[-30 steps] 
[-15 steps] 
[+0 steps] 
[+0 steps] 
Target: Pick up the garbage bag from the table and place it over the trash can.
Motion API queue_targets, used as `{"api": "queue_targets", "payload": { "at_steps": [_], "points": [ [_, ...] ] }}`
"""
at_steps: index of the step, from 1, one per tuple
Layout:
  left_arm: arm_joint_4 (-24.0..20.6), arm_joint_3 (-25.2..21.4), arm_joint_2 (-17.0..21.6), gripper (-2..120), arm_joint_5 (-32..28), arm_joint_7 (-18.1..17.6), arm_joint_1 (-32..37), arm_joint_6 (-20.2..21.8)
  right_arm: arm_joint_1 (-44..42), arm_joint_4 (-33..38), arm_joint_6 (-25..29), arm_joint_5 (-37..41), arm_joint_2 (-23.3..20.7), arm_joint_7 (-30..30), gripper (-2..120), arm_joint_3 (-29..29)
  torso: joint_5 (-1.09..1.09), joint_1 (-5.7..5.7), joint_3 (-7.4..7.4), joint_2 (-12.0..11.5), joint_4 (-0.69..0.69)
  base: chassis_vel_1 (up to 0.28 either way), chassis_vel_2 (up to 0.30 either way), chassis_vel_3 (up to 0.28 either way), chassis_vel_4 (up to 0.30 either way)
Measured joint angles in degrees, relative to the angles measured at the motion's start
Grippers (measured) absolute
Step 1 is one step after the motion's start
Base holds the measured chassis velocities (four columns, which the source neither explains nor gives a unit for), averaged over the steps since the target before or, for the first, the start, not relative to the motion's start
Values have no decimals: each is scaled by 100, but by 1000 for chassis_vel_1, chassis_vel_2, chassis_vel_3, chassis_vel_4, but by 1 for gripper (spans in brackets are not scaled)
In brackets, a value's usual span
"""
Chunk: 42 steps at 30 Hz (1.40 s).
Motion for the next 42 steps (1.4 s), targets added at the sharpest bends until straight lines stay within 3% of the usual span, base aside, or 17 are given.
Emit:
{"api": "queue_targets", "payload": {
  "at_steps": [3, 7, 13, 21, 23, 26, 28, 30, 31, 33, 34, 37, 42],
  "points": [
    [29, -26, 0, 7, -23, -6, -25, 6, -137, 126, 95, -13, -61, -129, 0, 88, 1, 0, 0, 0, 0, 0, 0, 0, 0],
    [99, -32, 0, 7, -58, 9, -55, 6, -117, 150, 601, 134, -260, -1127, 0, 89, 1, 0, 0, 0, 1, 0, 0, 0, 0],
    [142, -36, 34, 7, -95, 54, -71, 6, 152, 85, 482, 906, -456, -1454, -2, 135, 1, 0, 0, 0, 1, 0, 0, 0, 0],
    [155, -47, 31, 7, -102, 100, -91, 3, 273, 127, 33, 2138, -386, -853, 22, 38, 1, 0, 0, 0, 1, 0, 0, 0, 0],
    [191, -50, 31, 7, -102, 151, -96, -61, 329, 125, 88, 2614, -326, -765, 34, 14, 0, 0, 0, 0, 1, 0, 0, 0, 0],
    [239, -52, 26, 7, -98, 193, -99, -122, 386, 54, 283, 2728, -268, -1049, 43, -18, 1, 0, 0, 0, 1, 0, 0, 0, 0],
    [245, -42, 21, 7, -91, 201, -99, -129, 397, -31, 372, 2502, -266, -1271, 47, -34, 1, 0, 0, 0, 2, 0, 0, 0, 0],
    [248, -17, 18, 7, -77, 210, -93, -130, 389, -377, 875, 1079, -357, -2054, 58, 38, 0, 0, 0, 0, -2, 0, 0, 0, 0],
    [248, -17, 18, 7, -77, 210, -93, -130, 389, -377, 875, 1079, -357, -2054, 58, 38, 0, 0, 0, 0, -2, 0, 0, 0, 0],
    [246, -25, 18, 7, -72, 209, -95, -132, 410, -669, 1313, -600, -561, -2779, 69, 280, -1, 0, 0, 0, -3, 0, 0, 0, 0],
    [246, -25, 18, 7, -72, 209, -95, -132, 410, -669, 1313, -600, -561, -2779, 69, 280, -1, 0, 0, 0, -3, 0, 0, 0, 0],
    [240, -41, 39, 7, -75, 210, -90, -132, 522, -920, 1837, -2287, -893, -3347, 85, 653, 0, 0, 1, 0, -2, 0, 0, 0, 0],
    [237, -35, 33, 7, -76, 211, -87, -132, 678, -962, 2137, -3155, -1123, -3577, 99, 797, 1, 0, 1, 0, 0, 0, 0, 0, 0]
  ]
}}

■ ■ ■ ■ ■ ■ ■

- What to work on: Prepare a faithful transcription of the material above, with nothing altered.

- Solution to the exercise:
[-30 steps] 
[-15 steps] 
[+0 steps] 
[+0 steps] 
Target: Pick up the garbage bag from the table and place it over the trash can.
Motion API queue_targets, used as `{"api": "queue_targets", "payload": { "at_steps": [_], "points": [ [_, ...] ] }}`
"""
at_steps: index of the step, from 1, one per tuple
Layout:
  left_arm: arm_joint_4 (-24.0..20.6), arm_joint_3 (-25.2..21.4), arm_joint_2 (-17.0..21.6), gripper (-2..120), arm_joint_5 (-32..28), arm_joint_7 (-18.1..17.6), arm_joint_1 (-32..37), arm_joint_6 (-20.2..21.8)
  right_arm: arm_joint_1 (-44..42), arm_joint_4 (-33..38), arm_joint_6 (-25..29), arm_joint_5 (-37..41), arm_joint_2 (-23.3..20.7), arm_joint_7 (-30..30), gripper (-2..120), arm_joint_3 (-29..29)
  torso: joint_5 (-1.09..1.09), joint_1 (-5.7..5.7), joint_3 (-7.4..7.4), joint_2 (-12.0..11.5), joint_4 (-0.69..0.69)
  base: chassis_vel_1 (up to 0.28 either way), chassis_vel_2 (up to 0.30 either way), chassis_vel_3 (up to 0.28 either way), chassis_vel_4 (up to 0.30 either way)
Measured joint angles in degrees, relative to the angles measured at the motion's start
Grippers (measured) absolute
Step 1 is one step after the motion's start
Base holds the measured chassis velocities (four columns, which the source neither explains nor gives a unit for), averaged over the steps since the target before or, for the first, the start, not relative to the motion's start
Values have no decimals: each is scaled by 100, but by 1000 for chassis_vel_1, chassis_vel_2, chassis_vel_3, chassis_vel_4, but by 1 for gripper (spans in brackets are not scaled)
In brackets, a value's usual span
"""
Chunk: 42 steps at 30 Hz (1.40 s).
Motion for the next 42 steps (1.4 s), targets added at the sharpest bends until straight lines stay within 3% of the usual span, base aside, or 17 are given.
Emit:
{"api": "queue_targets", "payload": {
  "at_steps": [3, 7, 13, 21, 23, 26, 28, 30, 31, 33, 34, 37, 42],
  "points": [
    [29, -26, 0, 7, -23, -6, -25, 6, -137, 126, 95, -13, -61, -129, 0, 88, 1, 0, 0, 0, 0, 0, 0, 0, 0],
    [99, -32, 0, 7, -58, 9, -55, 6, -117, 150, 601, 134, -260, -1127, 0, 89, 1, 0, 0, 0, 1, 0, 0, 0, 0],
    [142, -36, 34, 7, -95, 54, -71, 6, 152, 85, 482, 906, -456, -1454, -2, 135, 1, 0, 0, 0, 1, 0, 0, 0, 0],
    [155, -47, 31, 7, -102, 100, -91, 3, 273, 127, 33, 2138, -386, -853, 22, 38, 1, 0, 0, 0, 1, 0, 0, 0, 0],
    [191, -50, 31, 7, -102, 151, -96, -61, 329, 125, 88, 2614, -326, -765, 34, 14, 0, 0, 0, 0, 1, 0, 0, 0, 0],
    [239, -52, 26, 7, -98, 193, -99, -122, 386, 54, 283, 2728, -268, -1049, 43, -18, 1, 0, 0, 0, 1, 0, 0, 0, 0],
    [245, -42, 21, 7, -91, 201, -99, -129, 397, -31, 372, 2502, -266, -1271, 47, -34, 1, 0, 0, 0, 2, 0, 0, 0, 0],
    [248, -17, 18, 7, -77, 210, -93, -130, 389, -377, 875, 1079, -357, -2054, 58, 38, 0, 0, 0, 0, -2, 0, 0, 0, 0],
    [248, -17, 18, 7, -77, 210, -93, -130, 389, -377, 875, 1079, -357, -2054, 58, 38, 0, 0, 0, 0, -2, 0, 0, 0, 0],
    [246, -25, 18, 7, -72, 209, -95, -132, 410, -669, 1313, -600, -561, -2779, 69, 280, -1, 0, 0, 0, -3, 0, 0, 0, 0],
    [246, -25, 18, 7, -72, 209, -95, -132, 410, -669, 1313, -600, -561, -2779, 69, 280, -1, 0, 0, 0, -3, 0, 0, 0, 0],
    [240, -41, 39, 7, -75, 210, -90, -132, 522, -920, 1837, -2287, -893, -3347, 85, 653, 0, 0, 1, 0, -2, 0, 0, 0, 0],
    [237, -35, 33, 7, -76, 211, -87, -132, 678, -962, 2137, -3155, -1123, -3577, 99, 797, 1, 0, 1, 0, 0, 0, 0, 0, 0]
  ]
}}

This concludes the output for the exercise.